**WORK TO BE COMPLETED:** Where the line with "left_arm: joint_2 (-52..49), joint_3" appears below, start writing out lines exactly, and finish with the line with "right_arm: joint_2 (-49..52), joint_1", which is included; write out nothing else.

=== Begin Enclosure ===

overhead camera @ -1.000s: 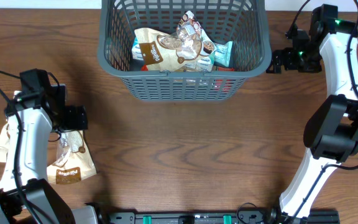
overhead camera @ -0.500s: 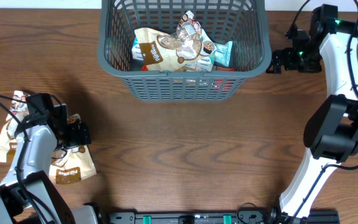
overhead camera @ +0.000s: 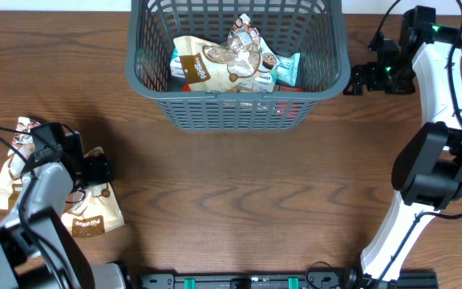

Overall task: Pack container
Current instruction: 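Grasp another beige pouch with the left gripper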

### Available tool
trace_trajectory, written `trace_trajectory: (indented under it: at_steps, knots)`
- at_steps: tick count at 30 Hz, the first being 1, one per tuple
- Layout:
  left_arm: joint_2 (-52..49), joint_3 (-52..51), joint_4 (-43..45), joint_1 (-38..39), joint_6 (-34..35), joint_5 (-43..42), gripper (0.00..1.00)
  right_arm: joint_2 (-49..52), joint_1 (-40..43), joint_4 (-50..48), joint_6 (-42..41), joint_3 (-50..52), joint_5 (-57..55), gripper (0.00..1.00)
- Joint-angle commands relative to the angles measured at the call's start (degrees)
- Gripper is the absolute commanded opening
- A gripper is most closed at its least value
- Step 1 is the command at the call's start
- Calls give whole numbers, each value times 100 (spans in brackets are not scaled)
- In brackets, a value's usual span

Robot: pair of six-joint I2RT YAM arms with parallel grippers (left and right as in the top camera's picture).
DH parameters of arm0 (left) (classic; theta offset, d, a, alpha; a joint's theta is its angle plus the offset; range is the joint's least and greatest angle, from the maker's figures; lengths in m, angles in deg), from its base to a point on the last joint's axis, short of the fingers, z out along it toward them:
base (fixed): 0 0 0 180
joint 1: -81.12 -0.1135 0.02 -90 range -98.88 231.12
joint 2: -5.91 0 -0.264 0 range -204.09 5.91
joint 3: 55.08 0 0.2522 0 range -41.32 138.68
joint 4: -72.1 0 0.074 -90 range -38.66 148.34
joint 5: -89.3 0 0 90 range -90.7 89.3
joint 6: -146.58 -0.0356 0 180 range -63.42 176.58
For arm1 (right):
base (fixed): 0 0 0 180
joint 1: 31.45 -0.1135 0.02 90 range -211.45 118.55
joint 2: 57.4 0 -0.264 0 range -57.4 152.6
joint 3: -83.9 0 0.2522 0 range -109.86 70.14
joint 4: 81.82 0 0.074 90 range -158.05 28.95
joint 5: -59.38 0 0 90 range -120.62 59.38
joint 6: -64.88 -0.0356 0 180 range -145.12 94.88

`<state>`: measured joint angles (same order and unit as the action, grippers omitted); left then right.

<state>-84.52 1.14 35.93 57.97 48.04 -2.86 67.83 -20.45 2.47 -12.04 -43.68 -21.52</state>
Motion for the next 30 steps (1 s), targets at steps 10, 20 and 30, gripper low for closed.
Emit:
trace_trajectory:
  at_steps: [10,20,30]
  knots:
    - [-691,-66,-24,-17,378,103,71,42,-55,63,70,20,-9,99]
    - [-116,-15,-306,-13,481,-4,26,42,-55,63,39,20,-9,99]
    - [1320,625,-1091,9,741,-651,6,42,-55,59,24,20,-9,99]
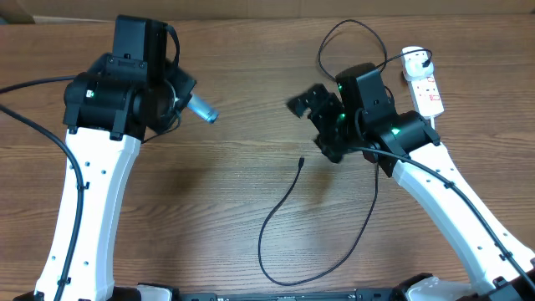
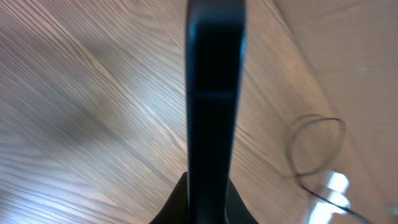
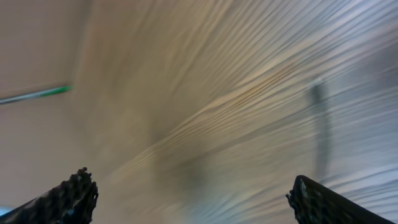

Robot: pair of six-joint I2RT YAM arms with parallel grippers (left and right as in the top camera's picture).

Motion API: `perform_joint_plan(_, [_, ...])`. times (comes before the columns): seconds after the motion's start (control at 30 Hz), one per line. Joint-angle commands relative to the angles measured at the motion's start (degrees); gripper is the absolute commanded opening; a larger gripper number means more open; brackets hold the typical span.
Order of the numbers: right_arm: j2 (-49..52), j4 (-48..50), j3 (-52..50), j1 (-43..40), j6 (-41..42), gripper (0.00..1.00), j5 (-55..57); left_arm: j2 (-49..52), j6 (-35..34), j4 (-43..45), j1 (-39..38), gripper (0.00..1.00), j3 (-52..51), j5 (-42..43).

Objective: Plug charger to phone and switch on socket
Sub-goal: 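Lower the right gripper over the black cable's USB-C end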

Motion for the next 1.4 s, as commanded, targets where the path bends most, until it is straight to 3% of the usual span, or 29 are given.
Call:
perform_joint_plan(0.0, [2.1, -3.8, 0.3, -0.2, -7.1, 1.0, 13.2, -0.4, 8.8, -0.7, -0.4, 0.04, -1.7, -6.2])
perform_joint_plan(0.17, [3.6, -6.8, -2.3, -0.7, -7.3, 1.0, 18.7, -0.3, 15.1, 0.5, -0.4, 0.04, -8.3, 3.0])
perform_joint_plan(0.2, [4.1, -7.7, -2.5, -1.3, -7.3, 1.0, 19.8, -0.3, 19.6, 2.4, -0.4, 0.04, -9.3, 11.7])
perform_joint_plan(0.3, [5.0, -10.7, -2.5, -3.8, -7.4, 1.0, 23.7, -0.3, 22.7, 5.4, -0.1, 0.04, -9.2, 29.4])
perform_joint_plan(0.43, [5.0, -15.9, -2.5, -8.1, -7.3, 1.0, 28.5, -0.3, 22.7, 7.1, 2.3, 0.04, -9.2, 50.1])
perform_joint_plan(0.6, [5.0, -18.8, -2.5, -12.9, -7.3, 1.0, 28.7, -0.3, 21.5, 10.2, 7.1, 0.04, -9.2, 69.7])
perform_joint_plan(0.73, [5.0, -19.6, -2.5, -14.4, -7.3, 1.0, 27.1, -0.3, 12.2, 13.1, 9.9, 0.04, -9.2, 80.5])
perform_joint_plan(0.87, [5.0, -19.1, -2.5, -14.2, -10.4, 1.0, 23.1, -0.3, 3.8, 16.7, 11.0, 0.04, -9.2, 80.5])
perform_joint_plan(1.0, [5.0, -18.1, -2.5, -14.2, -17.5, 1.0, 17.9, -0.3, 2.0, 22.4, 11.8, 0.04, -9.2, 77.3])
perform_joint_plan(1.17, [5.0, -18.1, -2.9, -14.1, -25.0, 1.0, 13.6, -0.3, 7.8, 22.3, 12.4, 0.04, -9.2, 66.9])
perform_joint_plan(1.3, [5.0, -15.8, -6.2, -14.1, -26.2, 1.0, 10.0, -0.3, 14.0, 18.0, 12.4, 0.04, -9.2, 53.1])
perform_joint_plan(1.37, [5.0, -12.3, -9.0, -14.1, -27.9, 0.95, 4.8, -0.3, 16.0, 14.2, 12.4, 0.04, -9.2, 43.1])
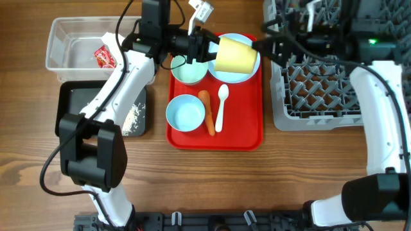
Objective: Sort waste into correct bins and load items into the dishwasher rack
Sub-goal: 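Lift the yellow cup and hand it to the right gripper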
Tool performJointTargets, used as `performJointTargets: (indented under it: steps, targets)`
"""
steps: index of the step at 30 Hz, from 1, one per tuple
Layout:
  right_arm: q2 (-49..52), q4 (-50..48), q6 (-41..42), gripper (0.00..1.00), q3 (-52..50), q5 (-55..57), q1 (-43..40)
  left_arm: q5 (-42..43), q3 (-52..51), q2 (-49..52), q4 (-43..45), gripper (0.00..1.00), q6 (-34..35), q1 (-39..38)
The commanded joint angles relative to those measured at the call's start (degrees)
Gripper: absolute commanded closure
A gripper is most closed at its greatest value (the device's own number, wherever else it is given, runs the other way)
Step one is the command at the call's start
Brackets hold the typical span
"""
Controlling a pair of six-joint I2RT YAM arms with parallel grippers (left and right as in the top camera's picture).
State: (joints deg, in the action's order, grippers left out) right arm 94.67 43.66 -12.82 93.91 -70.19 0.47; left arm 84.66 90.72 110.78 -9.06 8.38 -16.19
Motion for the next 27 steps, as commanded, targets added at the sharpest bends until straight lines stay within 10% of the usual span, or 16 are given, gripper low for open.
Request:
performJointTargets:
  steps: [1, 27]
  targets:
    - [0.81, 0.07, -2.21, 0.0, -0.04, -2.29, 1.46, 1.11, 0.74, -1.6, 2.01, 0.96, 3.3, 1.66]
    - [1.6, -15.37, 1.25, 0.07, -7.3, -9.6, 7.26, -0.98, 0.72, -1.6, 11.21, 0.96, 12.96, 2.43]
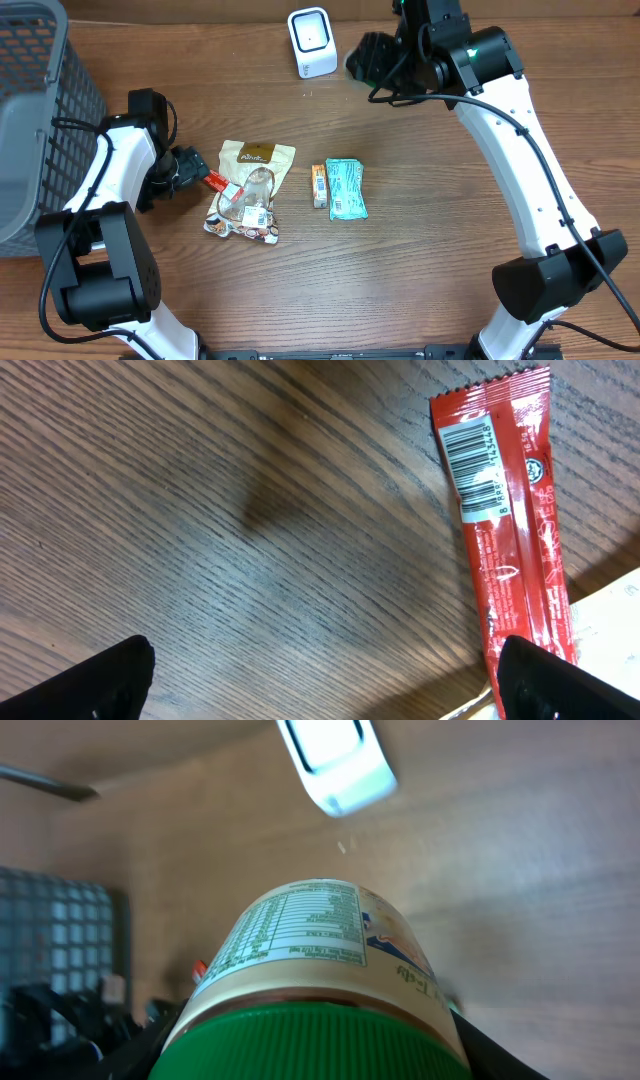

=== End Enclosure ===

**EXPECTED OUTPUT:**
  left_arm: joint_2 (-52..49), joint_3 (-52..51), joint_4 (-43..45), joint_1 (-38..39), joint_6 (-34..35), joint_5 (-43..42), gripper (0.00..1.00)
  right_arm: joint_2 (-49..52), joint_1 (-40..43), joint_4 (-50..48), joint_6 (-42..41), joint_3 (-50..52), joint_5 (-57..55), gripper (0.00..1.00)

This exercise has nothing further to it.